■ Task to complete
A single number is required: how many lines in the data below contain "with".

■ Data to examine

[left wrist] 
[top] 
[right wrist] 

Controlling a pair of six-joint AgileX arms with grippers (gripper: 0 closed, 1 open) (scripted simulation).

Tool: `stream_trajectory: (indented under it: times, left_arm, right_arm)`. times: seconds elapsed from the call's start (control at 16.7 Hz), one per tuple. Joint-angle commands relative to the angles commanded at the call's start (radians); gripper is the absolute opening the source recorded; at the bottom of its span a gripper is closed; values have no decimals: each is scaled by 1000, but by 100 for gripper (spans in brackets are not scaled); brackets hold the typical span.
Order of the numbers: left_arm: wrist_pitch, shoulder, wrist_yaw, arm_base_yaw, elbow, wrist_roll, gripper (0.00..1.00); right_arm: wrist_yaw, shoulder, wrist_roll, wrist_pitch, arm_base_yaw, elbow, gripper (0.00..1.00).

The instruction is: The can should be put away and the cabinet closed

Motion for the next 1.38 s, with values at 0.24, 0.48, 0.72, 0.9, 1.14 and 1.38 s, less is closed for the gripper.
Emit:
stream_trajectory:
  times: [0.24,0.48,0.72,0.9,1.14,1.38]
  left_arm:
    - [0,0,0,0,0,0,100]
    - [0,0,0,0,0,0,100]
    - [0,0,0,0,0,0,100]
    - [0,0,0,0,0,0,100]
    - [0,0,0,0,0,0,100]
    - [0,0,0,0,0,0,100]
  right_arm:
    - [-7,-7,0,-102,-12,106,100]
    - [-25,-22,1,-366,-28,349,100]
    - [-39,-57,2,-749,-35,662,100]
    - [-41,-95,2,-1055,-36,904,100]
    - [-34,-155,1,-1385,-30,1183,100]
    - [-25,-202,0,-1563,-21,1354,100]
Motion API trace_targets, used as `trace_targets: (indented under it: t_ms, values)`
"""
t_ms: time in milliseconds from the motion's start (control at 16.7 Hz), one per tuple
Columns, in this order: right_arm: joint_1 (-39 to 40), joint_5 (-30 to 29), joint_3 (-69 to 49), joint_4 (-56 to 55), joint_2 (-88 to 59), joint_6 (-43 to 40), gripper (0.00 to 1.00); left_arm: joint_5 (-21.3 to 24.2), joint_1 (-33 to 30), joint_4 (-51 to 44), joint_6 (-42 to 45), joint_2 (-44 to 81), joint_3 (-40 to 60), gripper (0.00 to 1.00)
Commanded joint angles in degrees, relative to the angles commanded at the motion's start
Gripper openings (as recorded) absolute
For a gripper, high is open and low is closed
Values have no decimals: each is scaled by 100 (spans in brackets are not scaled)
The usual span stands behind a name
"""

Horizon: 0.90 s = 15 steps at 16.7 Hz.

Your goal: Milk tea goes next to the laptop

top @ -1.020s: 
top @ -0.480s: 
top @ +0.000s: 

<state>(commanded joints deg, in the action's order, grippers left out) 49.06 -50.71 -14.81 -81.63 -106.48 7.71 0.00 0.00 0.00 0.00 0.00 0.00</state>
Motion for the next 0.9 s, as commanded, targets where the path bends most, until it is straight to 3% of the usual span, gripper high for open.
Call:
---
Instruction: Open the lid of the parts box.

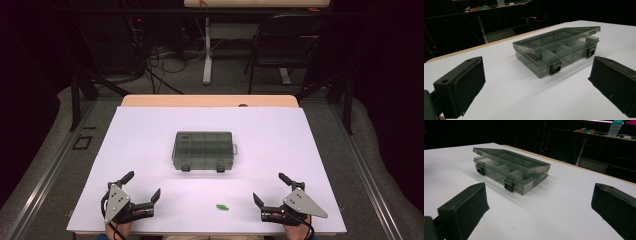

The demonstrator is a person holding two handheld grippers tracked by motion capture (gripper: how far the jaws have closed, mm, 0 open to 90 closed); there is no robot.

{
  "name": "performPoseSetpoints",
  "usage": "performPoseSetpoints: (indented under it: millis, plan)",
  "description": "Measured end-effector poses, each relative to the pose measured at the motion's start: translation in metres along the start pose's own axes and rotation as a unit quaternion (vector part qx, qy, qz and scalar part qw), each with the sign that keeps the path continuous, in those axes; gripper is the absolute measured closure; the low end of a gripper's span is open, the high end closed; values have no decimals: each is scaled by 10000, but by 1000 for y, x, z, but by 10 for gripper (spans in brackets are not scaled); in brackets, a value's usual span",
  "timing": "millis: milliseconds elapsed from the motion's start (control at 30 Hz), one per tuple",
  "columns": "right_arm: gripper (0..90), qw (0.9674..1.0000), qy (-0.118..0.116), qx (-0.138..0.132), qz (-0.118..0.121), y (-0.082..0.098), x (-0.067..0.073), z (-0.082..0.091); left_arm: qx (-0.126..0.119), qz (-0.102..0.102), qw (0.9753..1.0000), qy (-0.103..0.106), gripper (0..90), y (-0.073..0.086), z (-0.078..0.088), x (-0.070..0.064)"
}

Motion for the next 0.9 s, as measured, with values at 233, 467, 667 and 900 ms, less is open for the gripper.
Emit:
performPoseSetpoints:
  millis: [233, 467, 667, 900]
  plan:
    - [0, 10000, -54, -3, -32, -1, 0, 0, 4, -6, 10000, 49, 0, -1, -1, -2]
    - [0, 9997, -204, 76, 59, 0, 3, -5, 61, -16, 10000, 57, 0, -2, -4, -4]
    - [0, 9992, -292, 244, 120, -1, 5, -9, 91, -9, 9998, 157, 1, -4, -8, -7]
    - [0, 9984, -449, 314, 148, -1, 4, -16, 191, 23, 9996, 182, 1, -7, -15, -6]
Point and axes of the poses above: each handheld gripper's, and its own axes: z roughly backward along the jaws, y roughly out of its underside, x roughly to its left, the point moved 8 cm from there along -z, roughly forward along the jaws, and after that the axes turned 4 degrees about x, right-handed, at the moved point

■ Output of the exercise
4